Proactive Risk Assessment and Policy Development
We tell our healthcare clients that the best defense is never built in response to a lawsuit. It is built years earlier, in the policies staff follow every shift, and the documentation practices that become second nature. Our approach embeds legal risk awareness into daily operations, working directly with clinical and administrative teams to identify where current practices diverge from the regulatory frameworks enforced by CMS and state Department of Public Health agencies.
Serving Healthcare Facilities Across New England
Cohen Cleary represents healthcare facilities across New England, with particular concentration in Massachusetts, Rhode Island, Connecticut, and Maine. Our attorneys are familiar with the regulatory landscapes governing skilled nursing facilities, assisted living residences, and other healthcare operations in each of these states, including state-specific licensure requirements, survey processes, and enforcement patterns.
Our offices in Taunton and Plymouth position the firm to provide responsive counsel to facilities throughout southeastern Massachusetts and the broader region. Healthcare regulation varies meaningfully from state to state across New England, and our attorneys maintain current knowledge of these differences to provide guidance that accounts for the specific requirements each facility faces in its operating jurisdiction. For facilities operating across multiple states, we provide coordinated strategies that address multi-state regulatory obligations without requiring separate counsel in each jurisdiction.
Schedule a Healthcare Facility Risk Assessment
Proactive risk management protects your facility, your staff, and the residents in your care. To discuss a healthcare risk assessment, policy review, or SNF training program, contact Cohen Cleary to schedule a consultation with our healthcare practice team.
Frequently Asked Questions About Healthcare Risk Management
What does a healthcare risk management attorney do for facilities?
A healthcare risk management attorney helps facilities identify and reduce legal exposure before it results in enforcement actions, litigation, or survey deficiencies. This includes developing compliant policies and procedures, training staff on documentation and regulatory requirements, building incident response protocols that preserve legal protections, and conducting proactive healthcare risk assessments. The goal is systematic risk reduction rather than reactive problem-solving.
How often should our facility’s policies and procedures be reviewed?
At a minimum, policies should be reviewed annually and updated whenever there are changes to CMS Conditions of Participation, state regulations, or internal operations. In practice, we recommend more frequent review for high-risk areas such as fall prevention, elopement, medication management, and abuse prevention. An outdated policy manual is a significant liability. If your written procedures do not reflect your actual practices, both your regulatory and litigation posture are compromised.
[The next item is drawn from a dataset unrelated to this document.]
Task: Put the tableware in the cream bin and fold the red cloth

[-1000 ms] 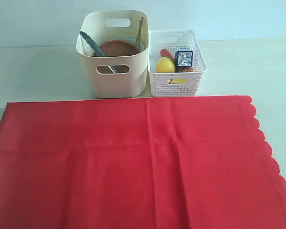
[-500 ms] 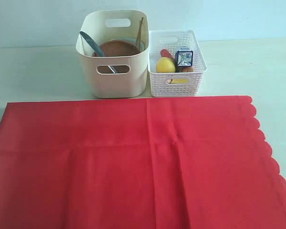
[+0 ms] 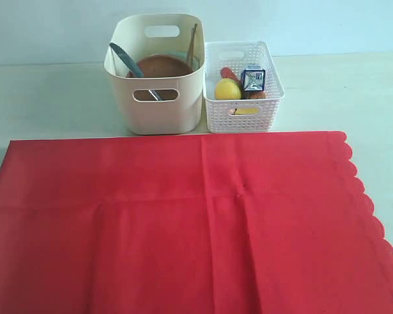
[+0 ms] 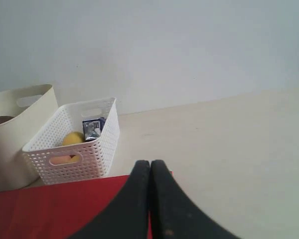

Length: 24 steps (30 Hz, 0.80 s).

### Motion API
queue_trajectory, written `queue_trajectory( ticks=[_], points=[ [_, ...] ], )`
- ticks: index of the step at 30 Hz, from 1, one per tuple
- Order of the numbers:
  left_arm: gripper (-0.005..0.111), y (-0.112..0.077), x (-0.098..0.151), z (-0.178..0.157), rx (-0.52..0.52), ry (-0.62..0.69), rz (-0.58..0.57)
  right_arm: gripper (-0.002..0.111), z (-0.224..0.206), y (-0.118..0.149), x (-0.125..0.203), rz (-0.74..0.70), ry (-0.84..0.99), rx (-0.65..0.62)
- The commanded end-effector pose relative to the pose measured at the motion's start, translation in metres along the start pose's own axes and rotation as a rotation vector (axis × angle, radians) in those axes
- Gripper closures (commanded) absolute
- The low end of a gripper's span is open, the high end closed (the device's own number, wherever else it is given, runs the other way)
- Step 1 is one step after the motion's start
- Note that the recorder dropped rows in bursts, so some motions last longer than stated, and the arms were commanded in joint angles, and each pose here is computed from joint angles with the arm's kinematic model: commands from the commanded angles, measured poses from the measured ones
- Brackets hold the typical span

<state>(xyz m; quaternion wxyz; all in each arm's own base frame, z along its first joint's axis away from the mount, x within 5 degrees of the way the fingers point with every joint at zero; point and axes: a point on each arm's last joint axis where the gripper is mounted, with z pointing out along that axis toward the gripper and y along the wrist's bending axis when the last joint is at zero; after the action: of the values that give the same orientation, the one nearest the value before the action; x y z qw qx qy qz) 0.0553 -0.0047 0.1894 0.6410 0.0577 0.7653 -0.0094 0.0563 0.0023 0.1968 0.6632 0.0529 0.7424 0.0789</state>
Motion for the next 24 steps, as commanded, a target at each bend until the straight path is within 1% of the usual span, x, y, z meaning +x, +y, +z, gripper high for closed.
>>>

Can your firm provide staff training on-site at our facility?
Yes. We develop and deliver customized healthcare staff training programs at facilities across New England. Training topics include documentation best practices, incident reporting and investigation, mandated reporting obligations, resident rights, and survey preparedness. We tailor content to the specific roles and responsibilities of the audience, recognizing that effective training for direct care staff requires a different approach than training for administrative leadership.
What should our facility do immediately after a serious incident?
The first hours following an adverse event are critical. Facilities should secure the scene, ensure resident safety, initiate internal reporting, and notify appropriate regulatory bodies as required. Equally important is contacting legal counsel before conducting internal interviews or generating written narratives that could become discoverable. We help facilities develop pre-established incident response protocols so that staff know exactly what steps to take, and in what order, before a crisis occurs.